** GIVEN MATERIAL follows **
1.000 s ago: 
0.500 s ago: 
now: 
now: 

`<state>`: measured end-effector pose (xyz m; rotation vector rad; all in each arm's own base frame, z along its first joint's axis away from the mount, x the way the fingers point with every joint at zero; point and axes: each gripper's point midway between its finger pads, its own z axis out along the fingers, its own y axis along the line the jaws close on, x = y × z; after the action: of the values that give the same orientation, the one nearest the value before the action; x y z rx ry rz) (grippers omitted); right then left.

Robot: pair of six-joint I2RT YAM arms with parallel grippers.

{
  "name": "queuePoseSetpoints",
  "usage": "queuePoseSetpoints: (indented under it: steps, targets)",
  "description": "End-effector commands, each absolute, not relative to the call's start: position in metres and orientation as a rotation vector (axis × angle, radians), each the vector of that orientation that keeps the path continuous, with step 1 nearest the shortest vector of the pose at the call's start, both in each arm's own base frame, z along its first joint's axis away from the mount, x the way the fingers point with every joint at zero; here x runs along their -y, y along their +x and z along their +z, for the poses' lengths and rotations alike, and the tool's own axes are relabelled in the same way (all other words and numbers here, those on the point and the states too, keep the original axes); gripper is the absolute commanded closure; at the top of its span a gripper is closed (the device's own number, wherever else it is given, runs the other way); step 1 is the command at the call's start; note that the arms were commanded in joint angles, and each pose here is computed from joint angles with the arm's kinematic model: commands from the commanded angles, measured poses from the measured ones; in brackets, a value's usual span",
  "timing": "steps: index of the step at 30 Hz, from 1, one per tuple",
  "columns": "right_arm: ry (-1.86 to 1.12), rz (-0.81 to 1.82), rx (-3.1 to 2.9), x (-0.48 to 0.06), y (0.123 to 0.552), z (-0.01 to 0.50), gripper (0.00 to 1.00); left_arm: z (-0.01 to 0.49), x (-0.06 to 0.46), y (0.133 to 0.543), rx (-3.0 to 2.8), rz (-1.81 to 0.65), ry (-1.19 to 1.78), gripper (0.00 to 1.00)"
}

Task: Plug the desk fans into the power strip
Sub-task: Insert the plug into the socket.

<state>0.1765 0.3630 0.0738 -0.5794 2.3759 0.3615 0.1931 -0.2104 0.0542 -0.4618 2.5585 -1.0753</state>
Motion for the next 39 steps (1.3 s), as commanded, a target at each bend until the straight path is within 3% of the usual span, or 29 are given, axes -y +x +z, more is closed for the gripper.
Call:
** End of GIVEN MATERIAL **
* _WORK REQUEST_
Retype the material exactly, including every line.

* _RESULT OF THE EXERCISE_
1.000 s ago: 
0.500 s ago: 
now: 
now: 

`<state>`: measured end-effector pose (xyz m; rotation vector rad; all in each arm's own base frame, z along its first joint's axis away from the mount, x the way the fingers point with every joint at zero; point and axes: each gripper's point midway between its finger pads, its own z axis out along the fingers, its own y axis along the line the jaws close on, x = y × z; after the action: of the values that give the same orientation, the one nearest the value before the action; x y z rx ry rz) (grippers omitted); right then left.

Robot: pair of six-joint I2RT YAM arms with parallel grippers.

{
  "name": "queuePoseSetpoints",
  "usage": "queuePoseSetpoints: (indented under it: steps, targets)",
  "description": "End-effector commands, each absolute, not relative to the call's start: position in metres and orientation as a rotation vector (axis × angle, radians), each the vector of that orientation that keeps the path continuous, with step 1 nearest the shortest vector of the pose at the call's start, both in each arm's own base frame, z along its first joint's axis away from the mount, x the way the fingers point with every joint at zero; here x runs along their -y, y along their +x and z along their +z, for the poses' lengths and rotations alike, and the tool's own axes are relabelled in the same way (all other words and numbers here, those on the point and the states too, keep the original axes); gripper is the absolute commanded closure; at the top of its span a gripper is closed (the device's own number, wherever else it is given, runs the other way); step 1 is the command at the call's start; note that the arms were commanded in joint angles, and each pose here is computed from joint angles with the arm's kinematic model: commands from the commanded angles, measured poses from the measured ones; in brackets, a value's usual span",
  "timing": "steps: index of the step at 30 Hz, from 1, one per tuple",
  "columns": "right_arm: ry (-1.86 to 1.12), rz (-0.81 to 1.82), rx (-3.1 to 2.9), x (-0.48 to 0.06), y (0.123 to 0.552), z (-0.01 to 0.50), gripper (0.00 to 1.00); left_arm: z (-0.01 to 0.49), x (-0.06 to 0.46), y (0.133 to 0.543), rx (-3.0 to 2.8), rz (-1.81 to 0.65), ry (-1.19 to 1.78), gripper (0.00 to 1.00)"
}

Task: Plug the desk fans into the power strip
Sub-task: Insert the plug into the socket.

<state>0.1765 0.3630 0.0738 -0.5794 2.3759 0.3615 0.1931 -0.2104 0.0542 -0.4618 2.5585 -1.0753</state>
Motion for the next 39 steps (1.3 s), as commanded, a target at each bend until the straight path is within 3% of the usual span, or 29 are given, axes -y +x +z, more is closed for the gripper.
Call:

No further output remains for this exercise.